COPD, or Chronic Obstructive Pulmonary Disease, is one of the leading causes for hospitalization in the United States. It's a very costly disease to the patient and their families, and it’s just so heartbreaking to see formerly healthy, strong men and women hunched over, struggling to breathe.
What is COPD?
There are two kinds of diseases that affect our lungs. One is an acute disorder, such as an upper respiratory infection, a cold or pneumonia. An acute lung disease might also be the result of infection, injury or bleeding. The second is a chronic disorder, such as COPD, which persists over time.
Chronic lung disorders can be divided into two classes: obstructive and restrictive. Obstructive means there's something that causes the airway not to stay open when a person is breathing out. Air gets trapped inside the lungs, which makes it difficult to breathe. With restrictive lung disorders, you see scar tissue, maybe the patient lost a lung and now has inflammation from the scar tissue or tumor and it restricts their ability to take a deep breath.
COPD is a chronic disease that affects the lungs. With obstructive, the airways are blocked and it’s difficult to get any air out and enough air in. Emphysema and bronchitis are chronic, but bronchitis may not necessarily be obstructive. Asthma is a disease of inflammation, which can be acute or chronic.
Who’s Affected by COPD?
COPD is an umbrella term that includes emphysema, chronic bronchitis, certain types of bronchiectasis, and sometimes asthma. With COPD, we focus on emphysema more than anything else. It's a disease that primarily affects cigarette smokers.

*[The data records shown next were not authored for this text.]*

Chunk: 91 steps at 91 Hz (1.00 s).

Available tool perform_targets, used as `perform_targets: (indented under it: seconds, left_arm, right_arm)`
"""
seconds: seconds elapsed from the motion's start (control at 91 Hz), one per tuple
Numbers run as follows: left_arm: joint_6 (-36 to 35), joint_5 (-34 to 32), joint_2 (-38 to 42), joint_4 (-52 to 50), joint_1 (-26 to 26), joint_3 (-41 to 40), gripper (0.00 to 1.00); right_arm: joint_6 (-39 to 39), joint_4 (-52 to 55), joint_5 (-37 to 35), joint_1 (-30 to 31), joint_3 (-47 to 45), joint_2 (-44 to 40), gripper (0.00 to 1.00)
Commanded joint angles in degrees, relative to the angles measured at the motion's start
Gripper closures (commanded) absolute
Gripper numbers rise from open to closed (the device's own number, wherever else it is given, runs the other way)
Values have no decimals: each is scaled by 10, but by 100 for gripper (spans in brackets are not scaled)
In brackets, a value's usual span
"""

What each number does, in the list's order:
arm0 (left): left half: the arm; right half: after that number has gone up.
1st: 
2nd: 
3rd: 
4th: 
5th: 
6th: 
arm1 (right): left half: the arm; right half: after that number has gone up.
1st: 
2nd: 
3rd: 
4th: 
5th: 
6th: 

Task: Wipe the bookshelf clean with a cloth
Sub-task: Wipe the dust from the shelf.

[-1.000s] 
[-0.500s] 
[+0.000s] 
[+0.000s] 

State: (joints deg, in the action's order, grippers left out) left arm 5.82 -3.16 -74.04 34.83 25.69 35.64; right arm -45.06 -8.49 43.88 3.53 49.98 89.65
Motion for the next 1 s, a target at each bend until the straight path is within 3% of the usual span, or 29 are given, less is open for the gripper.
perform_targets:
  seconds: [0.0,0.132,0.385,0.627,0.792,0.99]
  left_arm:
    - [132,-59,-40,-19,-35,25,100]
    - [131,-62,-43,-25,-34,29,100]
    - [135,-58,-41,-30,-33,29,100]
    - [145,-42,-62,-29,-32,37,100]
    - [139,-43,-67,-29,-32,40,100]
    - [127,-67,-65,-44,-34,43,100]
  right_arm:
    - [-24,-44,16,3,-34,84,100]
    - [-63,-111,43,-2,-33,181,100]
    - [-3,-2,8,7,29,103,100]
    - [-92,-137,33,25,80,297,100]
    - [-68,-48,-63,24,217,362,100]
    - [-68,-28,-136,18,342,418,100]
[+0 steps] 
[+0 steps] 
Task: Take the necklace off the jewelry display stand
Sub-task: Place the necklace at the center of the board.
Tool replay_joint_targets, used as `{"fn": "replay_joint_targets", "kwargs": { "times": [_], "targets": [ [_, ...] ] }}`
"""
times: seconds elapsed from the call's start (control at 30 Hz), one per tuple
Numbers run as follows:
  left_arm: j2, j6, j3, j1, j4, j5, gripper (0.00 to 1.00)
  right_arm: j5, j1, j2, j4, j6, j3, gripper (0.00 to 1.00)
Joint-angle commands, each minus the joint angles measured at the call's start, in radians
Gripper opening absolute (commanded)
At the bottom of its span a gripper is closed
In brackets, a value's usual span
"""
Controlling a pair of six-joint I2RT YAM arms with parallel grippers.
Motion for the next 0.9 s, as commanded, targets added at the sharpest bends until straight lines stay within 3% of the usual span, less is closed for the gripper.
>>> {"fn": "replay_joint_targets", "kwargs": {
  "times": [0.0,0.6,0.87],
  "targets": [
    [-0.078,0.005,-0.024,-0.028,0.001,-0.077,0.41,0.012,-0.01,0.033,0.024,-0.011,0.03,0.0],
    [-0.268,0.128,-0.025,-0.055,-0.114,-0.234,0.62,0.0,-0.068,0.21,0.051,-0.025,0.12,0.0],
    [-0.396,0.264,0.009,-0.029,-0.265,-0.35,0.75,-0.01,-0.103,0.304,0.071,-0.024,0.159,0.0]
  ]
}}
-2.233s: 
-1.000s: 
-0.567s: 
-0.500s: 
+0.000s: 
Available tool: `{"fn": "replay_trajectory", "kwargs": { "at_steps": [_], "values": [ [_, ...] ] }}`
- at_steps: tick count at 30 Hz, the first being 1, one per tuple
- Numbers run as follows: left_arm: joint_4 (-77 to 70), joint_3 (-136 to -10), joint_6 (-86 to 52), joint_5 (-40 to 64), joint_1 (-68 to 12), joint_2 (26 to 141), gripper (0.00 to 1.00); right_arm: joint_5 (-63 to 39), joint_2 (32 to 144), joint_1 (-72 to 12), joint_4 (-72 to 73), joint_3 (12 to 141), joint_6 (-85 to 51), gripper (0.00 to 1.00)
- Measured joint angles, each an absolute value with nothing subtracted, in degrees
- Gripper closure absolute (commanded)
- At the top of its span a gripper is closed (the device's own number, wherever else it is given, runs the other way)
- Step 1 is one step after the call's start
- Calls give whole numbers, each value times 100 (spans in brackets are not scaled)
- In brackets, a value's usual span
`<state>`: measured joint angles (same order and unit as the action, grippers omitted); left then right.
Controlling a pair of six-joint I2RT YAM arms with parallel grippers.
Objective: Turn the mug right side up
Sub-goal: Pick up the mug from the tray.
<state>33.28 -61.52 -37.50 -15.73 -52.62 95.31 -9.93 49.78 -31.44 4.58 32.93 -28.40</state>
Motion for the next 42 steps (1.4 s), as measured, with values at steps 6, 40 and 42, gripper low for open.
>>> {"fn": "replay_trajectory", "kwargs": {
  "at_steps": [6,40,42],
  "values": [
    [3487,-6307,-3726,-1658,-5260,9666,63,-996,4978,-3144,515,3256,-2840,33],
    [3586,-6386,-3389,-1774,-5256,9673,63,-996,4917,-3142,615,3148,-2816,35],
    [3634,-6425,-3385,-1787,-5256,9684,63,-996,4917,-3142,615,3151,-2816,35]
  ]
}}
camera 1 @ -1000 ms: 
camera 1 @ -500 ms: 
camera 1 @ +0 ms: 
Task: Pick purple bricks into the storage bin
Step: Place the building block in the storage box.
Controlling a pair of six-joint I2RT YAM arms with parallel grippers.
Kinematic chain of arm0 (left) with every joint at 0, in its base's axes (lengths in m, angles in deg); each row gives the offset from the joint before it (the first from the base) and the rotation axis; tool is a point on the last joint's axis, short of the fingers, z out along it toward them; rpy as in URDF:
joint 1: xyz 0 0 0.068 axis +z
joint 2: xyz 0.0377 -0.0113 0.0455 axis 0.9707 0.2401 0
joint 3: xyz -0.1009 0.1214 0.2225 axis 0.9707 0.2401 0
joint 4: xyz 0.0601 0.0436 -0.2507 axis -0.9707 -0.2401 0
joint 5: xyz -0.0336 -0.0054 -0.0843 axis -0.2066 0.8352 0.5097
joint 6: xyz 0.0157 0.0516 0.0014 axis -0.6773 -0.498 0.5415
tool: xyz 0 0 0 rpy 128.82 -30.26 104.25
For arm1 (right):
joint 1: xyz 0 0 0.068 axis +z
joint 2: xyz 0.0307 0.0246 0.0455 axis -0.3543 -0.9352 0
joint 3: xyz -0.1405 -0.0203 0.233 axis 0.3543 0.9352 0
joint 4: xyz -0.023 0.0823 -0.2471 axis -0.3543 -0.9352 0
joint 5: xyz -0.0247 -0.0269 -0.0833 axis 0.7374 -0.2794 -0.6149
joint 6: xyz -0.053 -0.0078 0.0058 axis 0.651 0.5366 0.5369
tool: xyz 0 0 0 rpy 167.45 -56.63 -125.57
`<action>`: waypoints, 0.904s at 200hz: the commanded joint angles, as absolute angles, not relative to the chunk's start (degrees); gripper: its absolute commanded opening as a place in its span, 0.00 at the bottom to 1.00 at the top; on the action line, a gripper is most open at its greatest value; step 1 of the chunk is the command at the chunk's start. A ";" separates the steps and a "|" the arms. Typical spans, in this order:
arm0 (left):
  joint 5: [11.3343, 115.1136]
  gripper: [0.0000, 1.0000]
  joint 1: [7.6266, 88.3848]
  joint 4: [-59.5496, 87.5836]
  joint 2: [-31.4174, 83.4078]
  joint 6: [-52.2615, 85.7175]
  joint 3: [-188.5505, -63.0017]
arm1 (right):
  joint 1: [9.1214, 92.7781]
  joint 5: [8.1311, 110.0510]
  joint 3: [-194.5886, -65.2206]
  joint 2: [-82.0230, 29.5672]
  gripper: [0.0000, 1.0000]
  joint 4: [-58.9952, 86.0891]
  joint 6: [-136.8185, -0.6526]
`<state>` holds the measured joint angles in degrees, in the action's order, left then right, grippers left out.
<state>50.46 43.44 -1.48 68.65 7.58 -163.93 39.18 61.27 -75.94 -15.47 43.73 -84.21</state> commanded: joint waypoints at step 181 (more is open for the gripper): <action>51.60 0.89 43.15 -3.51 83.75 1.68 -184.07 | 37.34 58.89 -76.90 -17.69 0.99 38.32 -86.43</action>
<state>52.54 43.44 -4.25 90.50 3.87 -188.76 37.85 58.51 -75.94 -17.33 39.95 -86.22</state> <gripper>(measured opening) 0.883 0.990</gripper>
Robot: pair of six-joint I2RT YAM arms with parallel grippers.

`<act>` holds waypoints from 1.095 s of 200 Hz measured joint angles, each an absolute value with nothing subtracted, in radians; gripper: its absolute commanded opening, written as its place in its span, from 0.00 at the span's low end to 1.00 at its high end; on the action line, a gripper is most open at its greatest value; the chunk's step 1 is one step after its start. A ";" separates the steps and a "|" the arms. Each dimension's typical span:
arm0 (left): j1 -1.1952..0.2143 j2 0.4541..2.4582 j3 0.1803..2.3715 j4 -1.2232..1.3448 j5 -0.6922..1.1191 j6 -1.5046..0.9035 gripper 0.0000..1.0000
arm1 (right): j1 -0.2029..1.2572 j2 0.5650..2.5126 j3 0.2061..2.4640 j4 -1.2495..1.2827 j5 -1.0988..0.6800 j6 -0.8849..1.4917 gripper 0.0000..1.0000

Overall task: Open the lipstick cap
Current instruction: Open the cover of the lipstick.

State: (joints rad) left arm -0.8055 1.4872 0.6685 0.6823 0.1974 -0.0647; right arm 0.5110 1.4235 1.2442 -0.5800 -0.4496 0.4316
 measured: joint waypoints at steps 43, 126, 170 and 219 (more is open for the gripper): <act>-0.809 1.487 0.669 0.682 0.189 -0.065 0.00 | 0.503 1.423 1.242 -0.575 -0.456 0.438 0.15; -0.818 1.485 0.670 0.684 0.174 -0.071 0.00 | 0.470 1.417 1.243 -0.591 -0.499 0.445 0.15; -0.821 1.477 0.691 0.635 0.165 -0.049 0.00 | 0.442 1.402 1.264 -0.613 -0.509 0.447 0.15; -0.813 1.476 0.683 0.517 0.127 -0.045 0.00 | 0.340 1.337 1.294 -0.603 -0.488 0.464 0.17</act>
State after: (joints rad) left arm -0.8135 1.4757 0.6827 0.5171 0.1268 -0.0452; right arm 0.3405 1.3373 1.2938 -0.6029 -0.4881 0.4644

It’s interesting that COPD and emphysema only affect one in five cigarette smokers, because. I thought it was much higher. While only 20 percent of smokers will get COPD, almost 100 percent of patients with COPD are smokers. It’s probably a genetic predisposition that determines whether a person smokes, but no one knows what triggers COPD or emphysema in certain smokers
What Happens to Patients with COPD?
COPD causes a couple of changes in the lungs that make it very difficult to breathe. We describe smokers with COPD as either “pink puffers” or “blue bloaters.” The pink puffer might be a very overweight man who’s very pink and puffy, trying to huff and puff and breathe. The blue bloater is somebody who’s skinny, dusty-colored and coughing up lots of stuff. They are very bloated because they're keeping air inside.
It takes longer for patients with COPD to breathe out because they can’t get the oxygen to go where it needs to go. Your airway is like a vacuum cleaner hose. It has different little rings that go around it and it stays open whether air is going in or going out. Unfortunately, with long-term damage from smoking, you lose that elasticity and the airway collapses as the air pushes its way out. A person takes a breath in and then they try to breathe out, and the airway collapses and traps the air inside.
Our lungs are like bubble wrap. They have little tiny cells all over that transfer oxygen into the bloodstream. Another thing that happens with a long-term smoker is those little cells become big cells and blips, and they can't transfer the oxygen back and forth. These patients struggle to take oxygen in and then can't get it out. It's very uncomfortable and scary not to be able to get your breath.
How is COPD Treated?
The first thing we do is try to get the patient to stop smoking, because we want to get as much production out of that lung and those bronchial tubes as we can. If a person continues to smoke, the airway system or vacuum cleaner fails to clear debris from the lungs. The debris chronically irritates the lung lining and the bronchial tubes, which results in mucus build-up and narrowing of the bronchial tube lining.
The mucus is thick and hard to get out, which results in patients straining to cough to get it out. We want patients with COPD to stop smoking so their vacuum cleaner system can regrow and clear out all of the debris in the lungs.
Secondly, we work to improve their oxygenation. If they're not getting enough oxygen, we give them an oxygen tank to wear to keep air flowing through the bloodstream. We also want to keep the lung lining and the lining of the bronchial tubes as clean as possible, so we may prescribe a mucolytic, a drug agent that breaks open mucus. Some patients may need a bronchodilator or inhaler to encourage the bronchial tubes to stay open longer, so they can breathe in and breathe out.
Can COPD be Prevented?
The moral of this story? Don't smoke. We occasionally see emphysema in a non-smoker, but most of the time the disease affects people who smoke cigarettes. Many times, it’s people who started smoking in their 20s or 30s. All of a sudden they just fall off a cliff between age 50 and 55, and it's the point of no return.
Only 7 percent of people over the age of 70 are smokers; the rest are either dead or they're on oxygen. Smoking is an addiction, so it’s best not to start or stop early, because you might end up walking around with an oxygen tank on your back.
Dealing with COPD is a miserable thing, but it doesn’t have to be. Smoking is the leading culprit for developing COPD, and I see the toll that smoking takes on the body every day. Encourage those around you, even if they only smoke on occasion, to not smoke at all.
If you struggle to breathe, please visit your doctor early and get tested for COPD. At Westfield Premier Physicians, we do a pulmonary function test once a year on all of our patients over the age of 40. If we stop it early, then we've just saved another life.